一般的に温かい飲み物を飲む場合のカップは、厚手の陶器など熱を外に伝えにくい材質で出来ていますが、これには2つの理由が有ります。

 

1.飲み物を温かいままの状態に保つため。

2.手で持った時に熱さを感じないようにするため。

つまり、最良の状態で温かい飲み物を味わう為です。

 

これに対して、バリスタがラテアート用などでフォームドミルクを作る際には、上記の項目2とは真逆に手で持った時に熱さを敏感に感じとる事が重要になります。何故ならば

 

フォームミルク

 

1.ミルクの甘味を引き出せる温度が70℃前後であるため。

2.ミルクを温めすぎるとがタンパク質が変質して行き、口当たりが悪くなるため。また、独特の匂いが発生し、風味が悪くなってしまうため。

 

つまり、ミルクの温度管理が肝要なのです。

ステンレスは熱を伝えやすい素材です。ステンレス製が材質のミルクピッチャーが主流なのは、ミルクをスチームした際にバリスタが手の平でミルクの適温を判断し、最も良い状態にフォームドミルクを仕上げるためです。

 

また、フォームドミルクでもう一つ重要なのはスチームして仕上げたミルクの泡がキメ細かく、絹のような舌触りである事ですが、そのためには仕上げたフォームドミルクを落ちつかさなければなりません。

 

具体的にはミルクピッチャーをトントンと軽く叩き、大きな泡を無くす作業です。その工程でも壊れにくいステンレス製のミルクピッチャーは役立ちます。

 

蛇足ですが、ステンレス製の利点はもう一つあります。錆びにくくて熱にも強いため、メンテナンスがしやすいという事です。

 

ミルクピッチャーの形状について

ミルクピッチャーには、注ぎ口などの形状の違いによりイタリアタイプとシアトルタイプという2種類があります。

 

1.イタリアタイプ:ピッチャーの中心から注ぎ口までの先までの距離が長く、全体的に丸みを帯びた形状なのが特徴です。その形状から、スチームの際にミルクの対流が作りやすくなっています。

2.シアトルタイプ:ピッチャーの中心から注ぎ口までの先までの距離が短く、イタリアタイプと比較するとより円筒形に近い形状となっています。

 

また、イタリアタイプと比較して注ぎ口の先端が尖っているのが特徴で、その注ぎ口の形状からラテアートが描きやすい作りとなっています。

 

把手について

 

ミルクピッチャーには大まかに分けて二つの把手の形状があります。

1.把手の上部が広くなっていたり、把手自体が大きな作りとなっているもの。これは手でしっかり握る場合に適した形状です。

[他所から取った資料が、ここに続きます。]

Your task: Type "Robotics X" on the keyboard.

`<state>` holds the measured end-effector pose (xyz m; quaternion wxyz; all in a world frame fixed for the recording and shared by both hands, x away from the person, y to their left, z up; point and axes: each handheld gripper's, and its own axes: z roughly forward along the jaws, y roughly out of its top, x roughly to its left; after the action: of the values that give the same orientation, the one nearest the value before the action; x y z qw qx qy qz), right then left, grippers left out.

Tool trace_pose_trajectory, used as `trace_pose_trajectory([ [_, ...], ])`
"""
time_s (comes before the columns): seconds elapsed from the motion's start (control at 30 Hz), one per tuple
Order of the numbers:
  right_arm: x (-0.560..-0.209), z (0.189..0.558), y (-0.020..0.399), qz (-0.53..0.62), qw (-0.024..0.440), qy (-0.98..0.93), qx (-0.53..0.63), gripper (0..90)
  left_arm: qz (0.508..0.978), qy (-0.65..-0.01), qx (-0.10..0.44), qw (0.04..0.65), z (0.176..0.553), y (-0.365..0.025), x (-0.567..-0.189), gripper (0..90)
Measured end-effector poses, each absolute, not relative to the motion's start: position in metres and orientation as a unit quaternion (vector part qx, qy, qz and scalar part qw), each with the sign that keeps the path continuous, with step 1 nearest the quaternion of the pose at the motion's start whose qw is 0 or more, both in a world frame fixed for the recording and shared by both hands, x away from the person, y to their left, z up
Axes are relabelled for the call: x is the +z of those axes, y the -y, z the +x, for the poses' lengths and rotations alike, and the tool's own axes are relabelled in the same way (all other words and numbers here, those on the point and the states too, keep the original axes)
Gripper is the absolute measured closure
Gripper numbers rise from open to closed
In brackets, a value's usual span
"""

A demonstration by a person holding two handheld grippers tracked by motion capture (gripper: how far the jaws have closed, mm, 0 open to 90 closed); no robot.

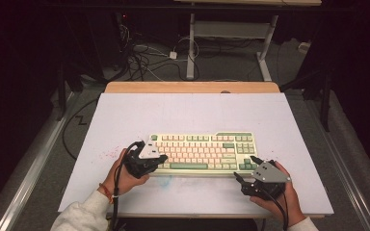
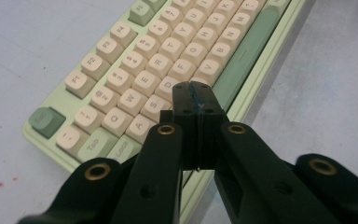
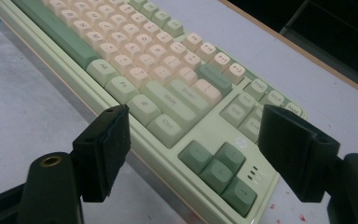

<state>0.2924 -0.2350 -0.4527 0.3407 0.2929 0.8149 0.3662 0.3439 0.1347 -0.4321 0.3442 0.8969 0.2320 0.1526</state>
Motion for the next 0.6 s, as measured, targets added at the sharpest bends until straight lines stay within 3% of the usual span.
trace_pose_trajectory([
  [0.6,-0.455,0.294,0.236,0.29,0.335,-0.818,0.367,25.4,0.913,-0.212,0.15,0.315,0.363,-0.1,-0.44,87.4],
])
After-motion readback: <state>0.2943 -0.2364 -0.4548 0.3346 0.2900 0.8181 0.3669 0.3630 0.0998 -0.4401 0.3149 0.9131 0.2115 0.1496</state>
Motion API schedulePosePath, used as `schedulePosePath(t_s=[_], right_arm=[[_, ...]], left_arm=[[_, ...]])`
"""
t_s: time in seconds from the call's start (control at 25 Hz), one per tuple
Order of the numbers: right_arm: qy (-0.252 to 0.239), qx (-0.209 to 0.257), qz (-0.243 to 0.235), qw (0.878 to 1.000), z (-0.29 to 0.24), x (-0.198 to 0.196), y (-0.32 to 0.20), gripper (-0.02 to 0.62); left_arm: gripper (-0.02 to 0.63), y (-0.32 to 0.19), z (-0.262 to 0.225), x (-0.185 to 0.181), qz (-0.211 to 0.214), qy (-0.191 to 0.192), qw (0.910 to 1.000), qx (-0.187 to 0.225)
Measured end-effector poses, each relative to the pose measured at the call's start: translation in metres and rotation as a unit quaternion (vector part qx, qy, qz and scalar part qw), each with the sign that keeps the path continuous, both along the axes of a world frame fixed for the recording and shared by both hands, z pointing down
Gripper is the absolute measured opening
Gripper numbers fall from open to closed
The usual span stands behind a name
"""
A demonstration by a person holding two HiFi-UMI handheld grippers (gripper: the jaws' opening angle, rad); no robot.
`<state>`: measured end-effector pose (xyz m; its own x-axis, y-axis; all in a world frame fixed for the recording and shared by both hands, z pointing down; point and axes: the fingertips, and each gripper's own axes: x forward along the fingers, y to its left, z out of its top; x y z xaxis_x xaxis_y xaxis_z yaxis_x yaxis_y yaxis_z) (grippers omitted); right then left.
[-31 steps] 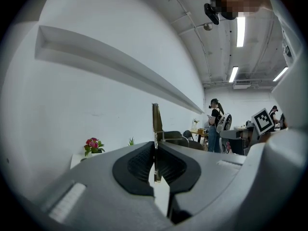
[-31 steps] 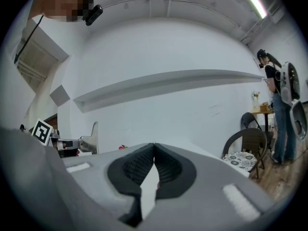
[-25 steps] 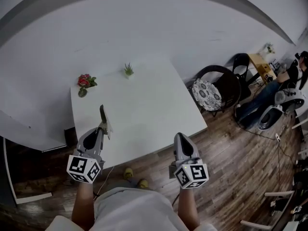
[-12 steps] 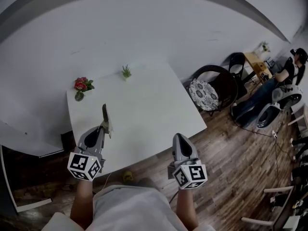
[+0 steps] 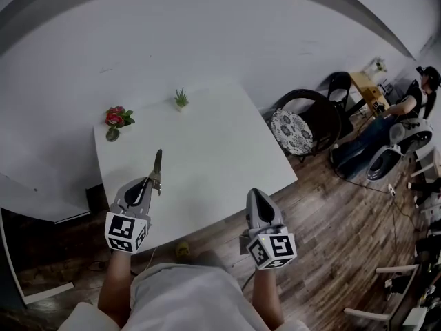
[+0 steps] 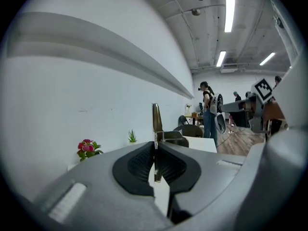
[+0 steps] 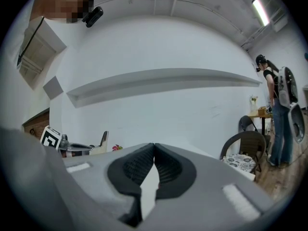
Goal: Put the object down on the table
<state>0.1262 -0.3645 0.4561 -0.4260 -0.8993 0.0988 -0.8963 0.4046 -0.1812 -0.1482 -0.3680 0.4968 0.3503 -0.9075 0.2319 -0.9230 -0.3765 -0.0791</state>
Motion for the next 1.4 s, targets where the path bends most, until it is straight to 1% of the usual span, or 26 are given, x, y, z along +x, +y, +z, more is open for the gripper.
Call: schedulePosePath(t_s=[0.12,0.36,0.56,0.72,0.88,1.0,1.28,1.4], right_arm=[[-0.002,-0.001,0.001,1.000,-0.001,-0.001,-0.002,0.003],[0.000,-0.004,0.002,1.000,0.000,-0.004,-0.009,0.003],[-0.001,-0.013,0.000,1.000,0.005,-0.004,-0.017,0.003],[-0.003,-0.017,-0.003,1.000,0.009,-0.005,-0.027,0.003],[-0.006,-0.022,-0.008,1.000,0.014,-0.007,-0.033,0.003],[-0.005,-0.028,-0.011,1.000,0.019,-0.010,-0.037,0.003],[-0.002,-0.034,-0.013,0.999,0.022,-0.011,-0.047,0.003],[-0.001,-0.034,-0.016,0.999,0.023,-0.013,-0.050,0.003]], left_arm=[[0.010,-0.004,0.006,0.003,0.016,-0.055,0.9984,0.003],[0.011,-0.020,0.019,0.005,0.039,-0.138,0.9897,-0.005],[0.010,-0.036,0.033,0.006,0.055,-0.194,0.9792,-0.019],[0.011,-0.051,0.042,0.004,0.066,-0.246,0.9668,-0.023],[0.011,-0.063,0.054,0.005,0.079,-0.276,0.9574,-0.033],[0.011,-0.074,0.070,0.003,0.085,-0.307,0.9465,-0.048],[0.011,-0.093,0.104,0.004,0.103,-0.391,0.9116,-0.072],[0.011,-0.097,0.120,0.007,0.118,-0.415,0.8983,-0.084]])
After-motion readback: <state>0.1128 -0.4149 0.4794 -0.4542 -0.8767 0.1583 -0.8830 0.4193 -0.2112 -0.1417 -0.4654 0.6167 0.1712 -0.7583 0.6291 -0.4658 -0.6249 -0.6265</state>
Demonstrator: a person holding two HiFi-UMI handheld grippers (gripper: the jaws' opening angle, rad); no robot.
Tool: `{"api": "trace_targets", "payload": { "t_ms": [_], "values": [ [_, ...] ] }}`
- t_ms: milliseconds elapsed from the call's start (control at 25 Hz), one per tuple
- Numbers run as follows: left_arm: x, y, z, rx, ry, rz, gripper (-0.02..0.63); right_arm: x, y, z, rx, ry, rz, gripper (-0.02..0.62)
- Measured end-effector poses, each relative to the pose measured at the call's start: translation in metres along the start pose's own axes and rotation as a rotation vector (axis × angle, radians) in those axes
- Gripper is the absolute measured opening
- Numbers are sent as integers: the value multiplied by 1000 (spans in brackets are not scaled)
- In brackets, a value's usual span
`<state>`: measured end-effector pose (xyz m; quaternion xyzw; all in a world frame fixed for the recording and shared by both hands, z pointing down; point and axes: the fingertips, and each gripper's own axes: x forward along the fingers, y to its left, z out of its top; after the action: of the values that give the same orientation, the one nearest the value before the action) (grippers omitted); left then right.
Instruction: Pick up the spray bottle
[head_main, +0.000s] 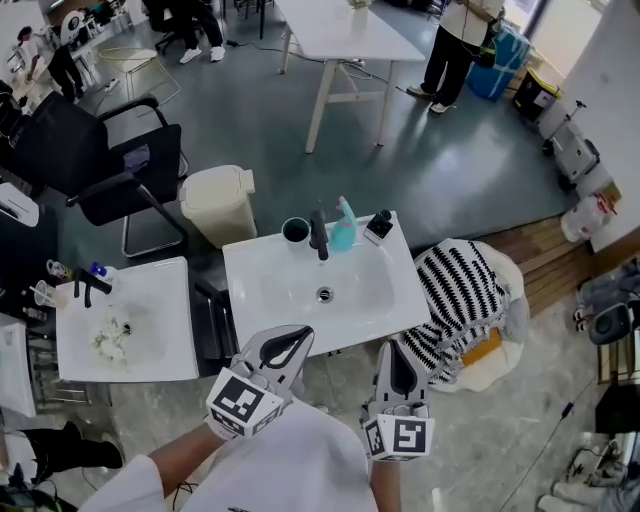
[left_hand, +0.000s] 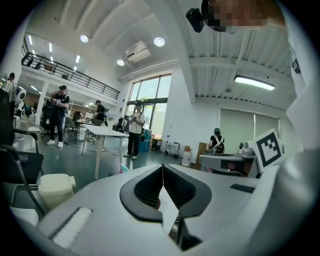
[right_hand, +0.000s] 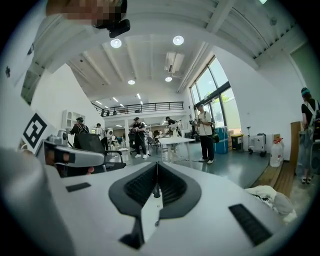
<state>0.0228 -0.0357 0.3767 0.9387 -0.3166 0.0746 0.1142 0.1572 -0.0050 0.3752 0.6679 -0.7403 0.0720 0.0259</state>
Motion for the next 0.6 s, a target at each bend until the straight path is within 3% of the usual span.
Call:
{"api": "trace_targets", "payload": {
  "t_ms": [280,600],
  "values": [
    [21,35,-4,-13,2,-37,6,36,4,-10,6,16,-40,6],
    [34,49,-7,-17,15,-16,6,56,1,-24,-12,64,-10,6]
  ]
}}
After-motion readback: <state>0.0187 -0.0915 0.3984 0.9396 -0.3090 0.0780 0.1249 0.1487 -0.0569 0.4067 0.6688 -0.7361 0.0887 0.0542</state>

2.把手が湾曲しているもの。これはペンを持つように握る場合に適しています。

 

把手については、それを作るメーカーにより様々な思想があります。バリスタが用いる場合は、自らの経験などから自分に合った最適なものをセレクトしています。

 

最後に

 

一言でミルクピッチャーと言ってもその材質や形状など良く考えられて作られていますね。やはりその道具ならではの固有の特性が有るのが面白いです。